On ne peut que s’indigner du « prix de l’amour » car dans les faits certaines personnes handicapées sont amenées à choisir entre vivre en couple au risque de voir leur allocation diminuer ou la conserver mais en renonçant sur le plan légal à leur union.
Force est de constater que le mode de calcul actuel est une entrave à l’autonomie financière des personnes handicapées et une assignation à dépendre économiquement de leur conjoint. Une situation injuste en particulier pour les femmes, qui se retrouvent enfermées dans leur foyer, et dont 34 % subissent des violences conjugales de la part de leur conjoint ou ex-conjoint.

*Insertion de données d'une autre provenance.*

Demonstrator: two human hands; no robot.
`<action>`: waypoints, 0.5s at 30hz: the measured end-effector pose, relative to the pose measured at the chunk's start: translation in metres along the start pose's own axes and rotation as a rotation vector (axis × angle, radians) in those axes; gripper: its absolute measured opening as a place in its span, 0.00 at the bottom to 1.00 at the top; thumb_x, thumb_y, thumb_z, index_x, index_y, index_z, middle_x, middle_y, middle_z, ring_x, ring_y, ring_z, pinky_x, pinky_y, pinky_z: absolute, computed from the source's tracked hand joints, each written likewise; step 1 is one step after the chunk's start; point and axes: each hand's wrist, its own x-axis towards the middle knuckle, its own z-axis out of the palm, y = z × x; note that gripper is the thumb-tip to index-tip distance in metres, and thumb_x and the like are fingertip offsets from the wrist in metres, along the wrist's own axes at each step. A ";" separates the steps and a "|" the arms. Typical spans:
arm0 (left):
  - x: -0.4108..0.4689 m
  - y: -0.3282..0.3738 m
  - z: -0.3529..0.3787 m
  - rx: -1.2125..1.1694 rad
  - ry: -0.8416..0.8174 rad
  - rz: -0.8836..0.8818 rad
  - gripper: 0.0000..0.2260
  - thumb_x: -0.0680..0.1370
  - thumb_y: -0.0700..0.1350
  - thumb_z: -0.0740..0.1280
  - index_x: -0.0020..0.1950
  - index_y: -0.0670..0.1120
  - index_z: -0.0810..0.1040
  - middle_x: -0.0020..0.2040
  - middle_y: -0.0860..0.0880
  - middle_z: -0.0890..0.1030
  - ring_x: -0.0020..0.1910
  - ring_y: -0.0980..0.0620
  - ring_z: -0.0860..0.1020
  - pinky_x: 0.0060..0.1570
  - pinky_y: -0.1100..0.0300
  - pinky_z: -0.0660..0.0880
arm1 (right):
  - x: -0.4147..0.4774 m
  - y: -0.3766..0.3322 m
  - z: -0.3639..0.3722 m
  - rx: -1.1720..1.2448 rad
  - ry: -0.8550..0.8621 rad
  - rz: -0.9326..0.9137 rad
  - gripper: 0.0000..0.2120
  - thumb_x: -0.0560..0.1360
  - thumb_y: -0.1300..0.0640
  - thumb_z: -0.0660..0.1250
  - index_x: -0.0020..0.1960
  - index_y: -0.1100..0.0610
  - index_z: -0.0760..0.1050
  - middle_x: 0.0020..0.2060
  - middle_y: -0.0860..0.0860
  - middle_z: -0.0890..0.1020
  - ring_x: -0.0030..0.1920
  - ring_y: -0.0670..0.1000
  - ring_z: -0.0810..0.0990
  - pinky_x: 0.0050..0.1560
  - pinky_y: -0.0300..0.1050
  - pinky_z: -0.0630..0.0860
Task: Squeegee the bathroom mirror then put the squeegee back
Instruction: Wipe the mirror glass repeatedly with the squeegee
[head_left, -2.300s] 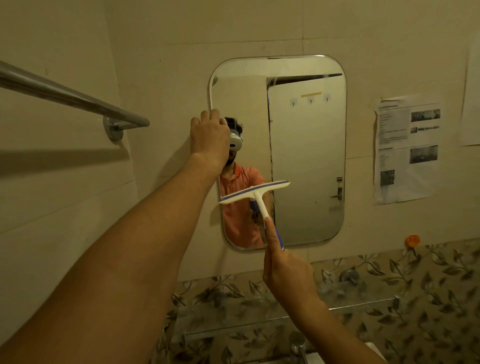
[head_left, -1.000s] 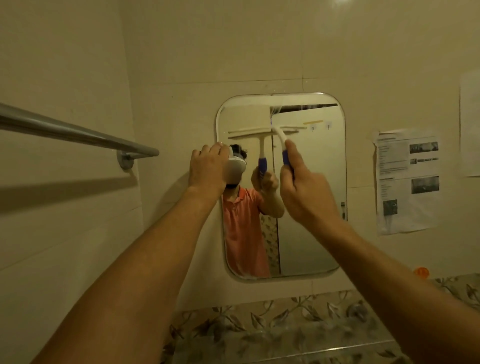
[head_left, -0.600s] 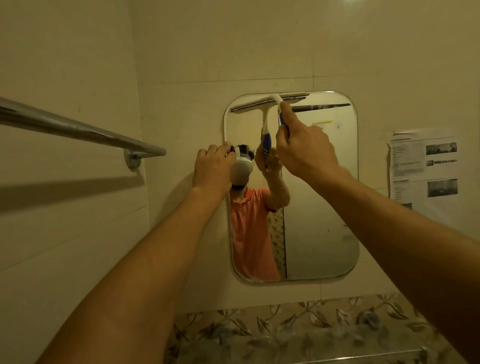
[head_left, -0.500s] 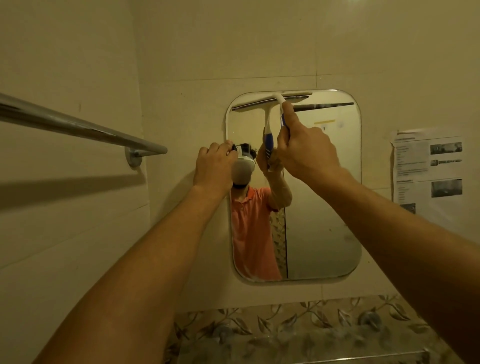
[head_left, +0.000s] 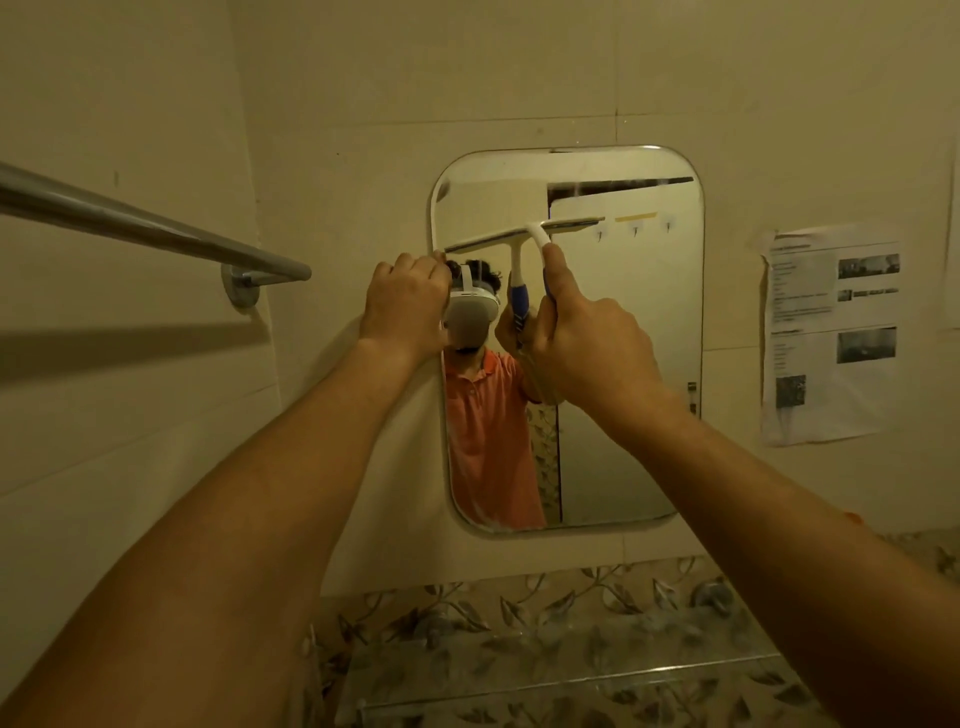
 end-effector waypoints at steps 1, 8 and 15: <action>0.000 0.000 -0.001 -0.007 -0.008 -0.003 0.36 0.66 0.62 0.78 0.66 0.46 0.74 0.61 0.47 0.78 0.59 0.46 0.75 0.58 0.51 0.70 | -0.004 0.002 0.002 -0.004 -0.012 0.001 0.29 0.86 0.45 0.49 0.82 0.45 0.39 0.32 0.53 0.76 0.27 0.50 0.75 0.25 0.42 0.66; 0.004 -0.001 -0.008 -0.096 -0.029 -0.030 0.39 0.61 0.64 0.81 0.62 0.47 0.69 0.53 0.47 0.79 0.52 0.47 0.76 0.55 0.51 0.70 | -0.028 0.011 0.016 0.006 -0.060 0.030 0.31 0.85 0.44 0.50 0.81 0.43 0.35 0.31 0.53 0.76 0.26 0.51 0.75 0.23 0.42 0.67; 0.001 0.000 -0.020 0.037 -0.116 0.052 0.56 0.56 0.70 0.79 0.74 0.44 0.62 0.62 0.45 0.79 0.59 0.44 0.75 0.59 0.49 0.70 | -0.059 0.016 0.034 -0.016 -0.061 0.033 0.33 0.86 0.46 0.51 0.81 0.43 0.33 0.30 0.52 0.74 0.25 0.48 0.72 0.23 0.39 0.62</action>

Une obstination contre la démocratie
Alors que le texte initial est issu d’une pétition déposée sur le site du Sénat en septembre 2020, ayant recueilli un large soutien de la société civile avec plus de 100 000 signatures, que les deux chambres le soutiennent, de la gauche à la droite de l’échiquier politique, le gouvernement a fait appel au vote bloqué à l’assemblée pour soumettre au scrutin sa propre version du texte supprimant sa mesure phare en niant la volonté largement exprimée de voir évoluer les conditions de calcul de cette aide. Malgré cela, lors de sa deuxième lecture au Sénat, la désolidarisation des revenus du conjoints dans le calcul de l’AAH a été réintroduite dans l’article 3, et la proposition de loi adoptée à 320 votes pour et 23 votes contre.
Lors de son examen, j’ai voté avec le groupe socialiste en faveur de l’individualisation de cette allocation, pour favoriser une autonomie économique et sociale pour les personnes handicapées vivant en couple et garantir une allocation minimum en cas de changement de situation de famille.
Quel avenir pour ce texte ?
La version du Sénat n’étant toujours pas identique à celle de l’Assemblée, l’une des possibilités pour parvenir à un accord sur ce texte aurait pu être de convoquer une commission mixte paritaire afin de statuer définitivement sur la proposition de loi mais le gouvernement ne la convoquera pas !
Le refus du Président de l’Assemblé Nationale, Richard Ferrand, qui considère qu’« une instance aussi restreinte (7 députés et 7 sénateurs) n’est pas la plus appropriée pour trancher ce débat », clôt toute possibilité de recherche d’accord entre les 2 chambres. Reste donc à inscrire à nouveau le texte à l’ordre du jour de l’assemblée pour une troisième lecture : la proposition de loi est annoncée le 2 décembre
Allocation Adulte Handicapé, un minima social ?
Alors que les travaux de la commission des affaires sociales ont conclu que l’AAH est bien une prestation à part, qui compense une impossibilité à travailler, le gouvernement martèle qu’elle répond à un principe de solidarité familiale, raison pour laquelle les revenus du foyer doivent être pris en compte plutôt que ceux de l’individu et par là, l’aide doit être considérée comme un minima social. C’est cette notion même de minima social qui fait craindre au gouvernement un précédent qui « remettrait en cause l’ensemble de notre système socio fiscal » en réservant aux bénéficiaires de AAH un traitement différent des autres allocataires de minima sociaux, tous calculés en prenant en compte les ressources du conjoint.
Nous ne pouvons que dénoncer les réflexes comptables du Gouvernement qui refuse de mettre en place cette mesure tant attendue pour donner autonomie et dignité à ceux et celles que la vie malmène durement. Il en va des droits fondamentaux des personnes concernées.